-- Opening Marker --
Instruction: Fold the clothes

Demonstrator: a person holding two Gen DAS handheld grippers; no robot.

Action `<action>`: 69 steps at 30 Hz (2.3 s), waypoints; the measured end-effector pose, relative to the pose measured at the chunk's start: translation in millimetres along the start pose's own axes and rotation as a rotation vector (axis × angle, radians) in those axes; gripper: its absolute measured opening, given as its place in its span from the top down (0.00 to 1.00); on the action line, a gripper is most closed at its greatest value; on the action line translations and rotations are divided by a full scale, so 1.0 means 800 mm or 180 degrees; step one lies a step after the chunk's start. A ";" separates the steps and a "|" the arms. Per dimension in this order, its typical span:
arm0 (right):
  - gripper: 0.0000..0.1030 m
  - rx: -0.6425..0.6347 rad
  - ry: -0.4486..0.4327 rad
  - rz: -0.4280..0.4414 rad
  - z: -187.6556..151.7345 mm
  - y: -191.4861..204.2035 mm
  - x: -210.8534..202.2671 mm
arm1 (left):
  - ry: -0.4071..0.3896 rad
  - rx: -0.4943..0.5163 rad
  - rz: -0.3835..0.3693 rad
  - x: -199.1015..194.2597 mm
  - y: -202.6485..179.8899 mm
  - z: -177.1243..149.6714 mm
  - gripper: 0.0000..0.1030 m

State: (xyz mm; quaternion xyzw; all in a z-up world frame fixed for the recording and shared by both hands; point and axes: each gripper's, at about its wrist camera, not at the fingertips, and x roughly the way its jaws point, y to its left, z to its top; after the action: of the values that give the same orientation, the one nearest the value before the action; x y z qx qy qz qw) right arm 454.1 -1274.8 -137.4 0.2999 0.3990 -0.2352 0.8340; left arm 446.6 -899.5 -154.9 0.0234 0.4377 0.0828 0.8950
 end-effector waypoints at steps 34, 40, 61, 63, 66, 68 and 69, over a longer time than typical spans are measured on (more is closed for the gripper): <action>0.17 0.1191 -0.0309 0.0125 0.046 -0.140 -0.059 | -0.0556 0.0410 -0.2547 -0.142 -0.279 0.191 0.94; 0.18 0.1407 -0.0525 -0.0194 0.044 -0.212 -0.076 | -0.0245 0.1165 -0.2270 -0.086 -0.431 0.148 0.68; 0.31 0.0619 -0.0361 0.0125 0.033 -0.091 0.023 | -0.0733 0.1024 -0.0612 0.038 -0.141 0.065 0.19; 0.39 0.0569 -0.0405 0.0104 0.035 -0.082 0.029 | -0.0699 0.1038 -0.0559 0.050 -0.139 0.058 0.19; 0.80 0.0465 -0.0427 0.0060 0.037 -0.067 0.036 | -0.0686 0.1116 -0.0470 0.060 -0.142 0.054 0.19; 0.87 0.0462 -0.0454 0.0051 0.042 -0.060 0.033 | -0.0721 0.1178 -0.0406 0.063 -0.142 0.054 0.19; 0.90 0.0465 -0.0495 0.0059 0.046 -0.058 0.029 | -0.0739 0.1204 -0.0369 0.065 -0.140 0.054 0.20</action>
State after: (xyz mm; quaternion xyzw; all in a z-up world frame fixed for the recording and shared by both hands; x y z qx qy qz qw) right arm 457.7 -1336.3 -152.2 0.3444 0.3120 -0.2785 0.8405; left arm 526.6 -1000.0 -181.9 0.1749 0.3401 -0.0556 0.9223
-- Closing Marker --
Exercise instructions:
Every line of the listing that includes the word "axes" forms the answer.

Exercise result:
Action `<action>`: 69 steps at 30 Hz (2.3 s), waypoints; the measured end-effector pose, relative to the pose measured at the chunk's start: translation in millimetres along the start pose's own axes and rotation as a rotation vector (axis × angle, radians) in those axes; gripper: its absolute measured opening, given as its place in its span from the top down (0.00 to 1.00); on the action line, a gripper is most closed at its greatest value; on the action line translations and rotations are divided by a full scale, so 1.0 means 800 mm or 180 degrees; step one lies a step after the chunk's start. A ";" separates the steps and a "|" the arms. Per dimension in this order, its typical span:
State: (xyz mm; quaternion xyzw; all in a z-up world frame fixed for the recording and shared by both hands; point and axes: each gripper's, at about its wrist camera, not at the fingertips, and x roughly the way its jaws point, y to its left, z to its top; after the action: of the values that give the same orientation, the one nearest the value before the action; x y z qx qy qz qw) right arm 454.1 -1274.8 -137.4 0.2999 0.3990 -0.2352 0.8340; left arm 446.6 -899.5 -154.9 0.0234 0.4377 0.0828 0.8950

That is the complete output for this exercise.